Free Republic
Browse · Search
News/Activism
Topics · Post Article

To: JustaCowgirl

I tried to search for specific words using the files from the CBS site. I did it using the Acrobat reader acting as a browser plug-in, or as a stand-alone application on the actual file which I downloaded to my computer. The search did not work in either case which means the documents are just image files embedded in the pdf file.

My understanding is that a scanned document can be converted to pdf format in a process which uses optical character recognition (OCR) software to convert the word images to digital format, which is then rendered by the reader into a visible (and searchable) display format. Any images or illustrations in the original document are inserted into the pdf file so they show up in the correct places. Every document converted in this manner must be proofread to correct mistakes that the process introduces.

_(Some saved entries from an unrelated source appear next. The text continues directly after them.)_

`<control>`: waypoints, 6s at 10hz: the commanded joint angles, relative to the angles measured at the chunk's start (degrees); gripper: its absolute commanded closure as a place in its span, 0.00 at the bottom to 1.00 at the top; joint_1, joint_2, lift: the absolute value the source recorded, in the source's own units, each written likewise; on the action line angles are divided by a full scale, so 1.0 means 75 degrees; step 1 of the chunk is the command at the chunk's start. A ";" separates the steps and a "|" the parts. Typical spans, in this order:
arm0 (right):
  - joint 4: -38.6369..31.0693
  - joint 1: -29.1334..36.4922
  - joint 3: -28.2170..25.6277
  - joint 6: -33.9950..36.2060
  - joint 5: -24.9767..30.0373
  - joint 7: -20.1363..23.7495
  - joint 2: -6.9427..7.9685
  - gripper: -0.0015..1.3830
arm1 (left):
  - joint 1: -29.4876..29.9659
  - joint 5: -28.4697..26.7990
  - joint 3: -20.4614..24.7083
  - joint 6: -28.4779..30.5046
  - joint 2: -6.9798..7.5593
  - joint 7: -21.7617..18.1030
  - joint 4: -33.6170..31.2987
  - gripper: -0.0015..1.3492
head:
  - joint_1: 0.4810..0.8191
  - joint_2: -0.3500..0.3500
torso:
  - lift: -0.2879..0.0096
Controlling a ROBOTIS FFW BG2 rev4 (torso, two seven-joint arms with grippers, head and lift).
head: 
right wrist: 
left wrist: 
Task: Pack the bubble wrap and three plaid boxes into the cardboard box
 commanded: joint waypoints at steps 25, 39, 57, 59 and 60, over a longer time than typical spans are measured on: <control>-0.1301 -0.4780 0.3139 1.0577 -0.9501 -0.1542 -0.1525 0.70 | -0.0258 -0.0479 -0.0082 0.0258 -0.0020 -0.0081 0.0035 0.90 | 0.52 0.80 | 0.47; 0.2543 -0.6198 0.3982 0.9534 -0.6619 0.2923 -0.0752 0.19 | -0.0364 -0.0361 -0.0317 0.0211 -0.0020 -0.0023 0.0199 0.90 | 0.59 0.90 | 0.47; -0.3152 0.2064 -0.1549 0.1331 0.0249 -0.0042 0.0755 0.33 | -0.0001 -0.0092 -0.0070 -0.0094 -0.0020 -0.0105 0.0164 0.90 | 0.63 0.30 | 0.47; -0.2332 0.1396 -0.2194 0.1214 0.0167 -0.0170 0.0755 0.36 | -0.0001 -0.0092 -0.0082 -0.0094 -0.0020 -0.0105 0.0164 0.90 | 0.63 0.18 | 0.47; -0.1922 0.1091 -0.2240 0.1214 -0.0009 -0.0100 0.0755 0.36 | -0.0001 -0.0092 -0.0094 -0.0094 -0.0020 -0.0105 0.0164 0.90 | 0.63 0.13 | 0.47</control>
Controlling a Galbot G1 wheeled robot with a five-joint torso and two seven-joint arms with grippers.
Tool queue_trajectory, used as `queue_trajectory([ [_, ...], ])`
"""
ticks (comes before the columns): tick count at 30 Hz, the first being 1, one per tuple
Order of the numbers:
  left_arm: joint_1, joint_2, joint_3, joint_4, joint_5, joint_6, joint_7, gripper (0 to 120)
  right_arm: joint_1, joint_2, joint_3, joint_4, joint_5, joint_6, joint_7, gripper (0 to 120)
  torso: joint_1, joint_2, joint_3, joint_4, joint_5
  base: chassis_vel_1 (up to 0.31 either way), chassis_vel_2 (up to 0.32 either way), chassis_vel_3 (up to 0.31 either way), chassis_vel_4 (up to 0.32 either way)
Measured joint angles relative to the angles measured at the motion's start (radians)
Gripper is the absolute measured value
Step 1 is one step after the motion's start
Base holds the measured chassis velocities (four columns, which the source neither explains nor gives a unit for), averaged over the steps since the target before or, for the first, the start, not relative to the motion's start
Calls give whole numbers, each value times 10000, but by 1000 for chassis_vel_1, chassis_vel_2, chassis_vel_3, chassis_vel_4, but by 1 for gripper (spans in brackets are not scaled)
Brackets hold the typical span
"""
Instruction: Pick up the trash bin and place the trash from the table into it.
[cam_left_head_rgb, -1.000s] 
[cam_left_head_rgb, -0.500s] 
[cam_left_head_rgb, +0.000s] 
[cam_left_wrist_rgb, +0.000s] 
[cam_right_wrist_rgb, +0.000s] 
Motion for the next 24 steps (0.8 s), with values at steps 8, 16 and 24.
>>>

Since the search function does not work, I conclude that this conversion process was not done, so what you see in the file is just an image of the original, and is an accurate representation.


676 posted on 09/09/2004 4:49:52 PM PDT by Fresh Wind (Gen. G.S. Patton: There is no soap ever invented that can wash that blood off (Kerry's) hands.)
[ Post Reply | Private Reply | To 620 | View Replies ]


To: Fresh Wind

I think you're right, Fresh Wind. And your explanation of how an image of a file becomes searchable for text was more articulate than mine. It's very likely that OCR was not done on the documents, and I'm pretty sure that process would not change the appearance of the document anyway. It's just a ruleout I want to see made to leave no wiggle room.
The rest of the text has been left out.